• _What is expected_
From the first line to the last, repeat the data exactly and drop the pictures.

• _Provided material_

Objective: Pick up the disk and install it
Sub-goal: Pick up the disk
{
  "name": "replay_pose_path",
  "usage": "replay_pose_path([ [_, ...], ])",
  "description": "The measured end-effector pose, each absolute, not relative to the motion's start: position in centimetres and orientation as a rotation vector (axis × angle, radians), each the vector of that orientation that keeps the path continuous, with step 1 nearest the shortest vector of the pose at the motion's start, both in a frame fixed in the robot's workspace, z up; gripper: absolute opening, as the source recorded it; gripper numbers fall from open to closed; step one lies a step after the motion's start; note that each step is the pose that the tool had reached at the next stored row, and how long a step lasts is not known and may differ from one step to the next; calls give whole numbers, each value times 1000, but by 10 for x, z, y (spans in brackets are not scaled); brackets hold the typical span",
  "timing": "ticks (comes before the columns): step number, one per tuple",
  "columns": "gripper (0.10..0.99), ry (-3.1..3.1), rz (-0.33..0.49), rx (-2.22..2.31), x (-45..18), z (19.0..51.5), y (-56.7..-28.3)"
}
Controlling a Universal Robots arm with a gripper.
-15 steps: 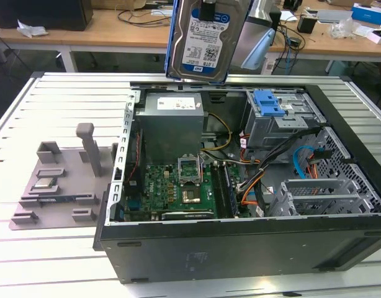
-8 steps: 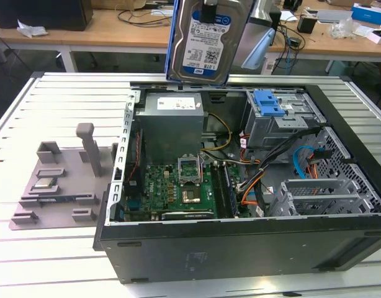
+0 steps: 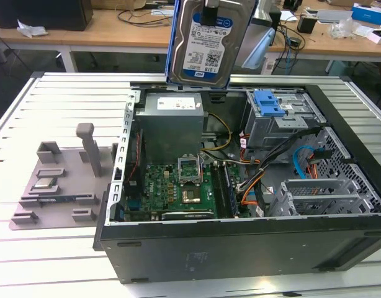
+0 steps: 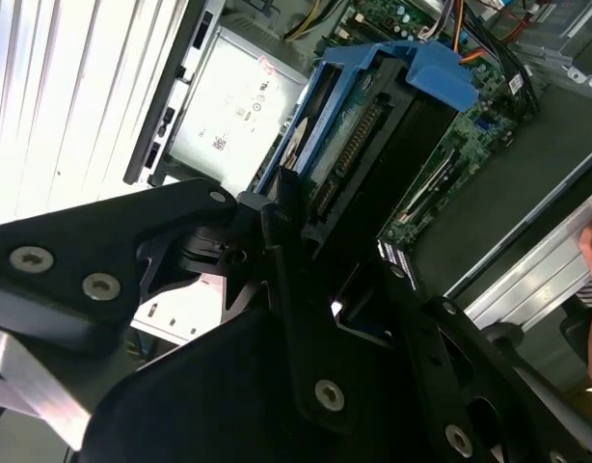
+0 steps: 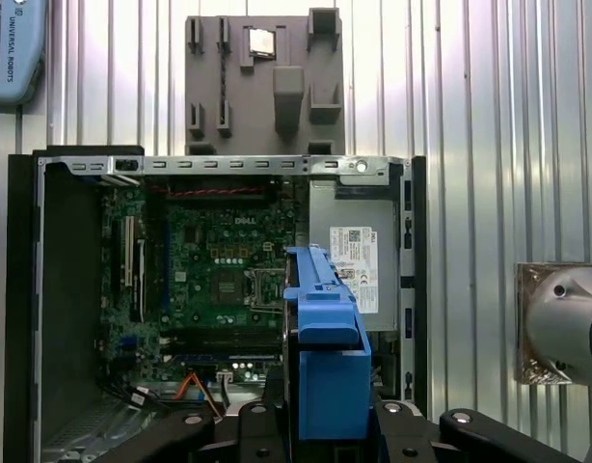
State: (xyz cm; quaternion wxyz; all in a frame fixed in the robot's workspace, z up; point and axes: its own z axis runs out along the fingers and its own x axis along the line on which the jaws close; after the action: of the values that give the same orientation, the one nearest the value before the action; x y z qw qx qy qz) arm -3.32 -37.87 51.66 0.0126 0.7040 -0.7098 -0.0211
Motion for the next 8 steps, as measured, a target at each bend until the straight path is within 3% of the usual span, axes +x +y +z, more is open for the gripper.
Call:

• _Result for this task_
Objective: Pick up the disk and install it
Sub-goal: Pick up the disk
{
  "name": "replay_pose_path",
  "usage": "replay_pose_path([ [_, ...], ])",
  "description": "The measured end-effector pose, each absolute, not relative to the motion's start: position in centimetres and orientation as a rotation vector (axis × angle, radians), each the vector of that orientation that keeps the path continuous, with step 1 nearest the shortest vector of the pose at the motion's start, both in a frame fixed in the robot's workspace, z up; gripper: absolute opening, as the source recorded it; gripper numbers fall from open to closed; step one lies a step after the motion's start; note that each step is the pose that the tool had reached at the next stored row, and how long a step lasts is not known and may differ from one step to the next; calls give whole numbers, each value times 1000, but by 10 for x, z, y (spans in brackets are not scaled); brackets hold the typical span",
  "timing": "ticks (comes before the columns): step number, one per tuple",
  "columns": "gripper (0.10..0.99), ry (-3.1..3.1), rz (-0.33..0.49), rx (-2.22..2.31), x (-45..18), z (19.0..51.5), y (-56.7..-28.3)"
}
Controlling a Universal Robots arm with a gripper.
-15 steps: 
-8 steps: 
+0 steps: 
+0 steps: 
+0 steps: 
State: (xyz cm; quaternion wxyz; all in a frame fixed in the robot's workspace, z up; point and axes: its own z axis runs out along the fingers and its own x axis along the line on which the jaws close; after the action: of the values that give the same orientation, the one nearest the value before the action; x y z qw qx qy qz) arm -3.32 -37.87 51.66 0.0126 0.7040 -0.7098 -0.0211
Motion for the next 8 steps, as measured, a target at each bend until the straight path is within 3% of the usual span, axes +x +y +z, more is open for the gripper.
Call:

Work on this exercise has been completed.